VW is presenting the concept at this week's Detroit auto show. It could come as early as 2022 if management signs off on the project, VW brand design chief Klaus Bischoff said.
"We're hoping that showing this will increase the chances of realization," Bischoff told Automotive News Europe at a press event here Sunday on the eve of the show.
The I.D. Buzz is the third concept off the MEB electric car architecture after last year's BUDD-e and I.D. hatchback. Its name is a word play on "bus" and refers to the silent "buzzing" of the drive system.
The concept can seat up to eight people and has a 270-mile (434 km) range under U.S. standards or 600 km (373 miles) under the more generous EU testing cycle.
Bischoff said the MEB's flexibility, with its chocolate bar-style flat battery housed in the floor, finally allowed designers the freedom to recreate the proportions of the original Microbus with its flat nose.
It takes less than 30 minutes to charge the 111 kilowatt-hour battery to 80 percent capacity at a power of 150 kW, and can additionally be recharged wirelessly via induction. An electric motor on each axle means the system can deliver just over 200 horsepower.
The concept also accommodates an electric architecture that allows not just for augmented reality-enhanced heads-up displays, it can also offer piloted driving.
VW claimed the I.D. Buzz is world's first fully autonomous multi-purpose vehicle. A production version could be used by VW's new Moia mobility services division set up to challenge Uber and other ride-hailing companies in the growing car-sharing market add.
The concept can be switched to the fully autonomous "I.D. Pilot" mode by a slight push on the steering wheel, which makes the steering wheel retract into the instrument panel. Drivers can then turn their seats towards the rear, facing their fellow travelers.
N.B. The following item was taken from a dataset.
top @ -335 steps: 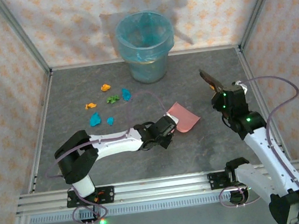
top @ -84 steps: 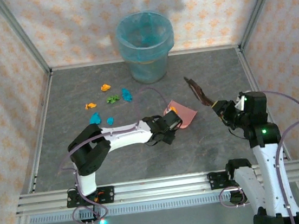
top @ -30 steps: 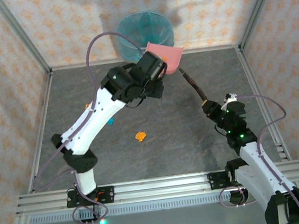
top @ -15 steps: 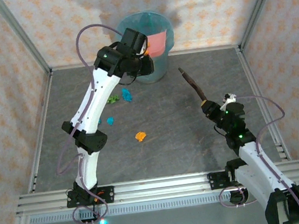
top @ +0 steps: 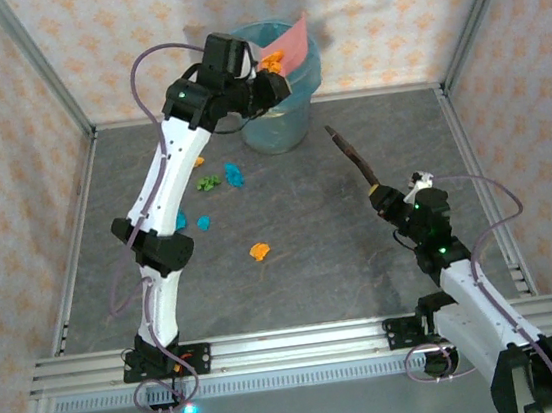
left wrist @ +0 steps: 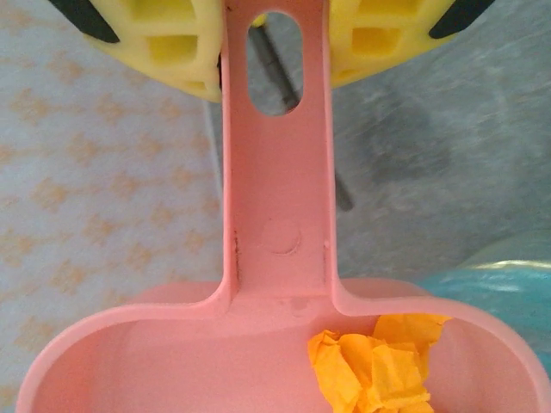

Still reeling from the legal aftershocks from its decade-long diesel emissions fraud, Volkswagen aims to sell 1 million battery electric vehicles worldwide by 2025. In the process VW brand CEO Herbert Diess told reporters in November that the brand was reversing its strategy and would no longer offer diesels in the U.S. in the future. "We are making electric mobility the new trademark of Volkswagen," Diess said in a statement.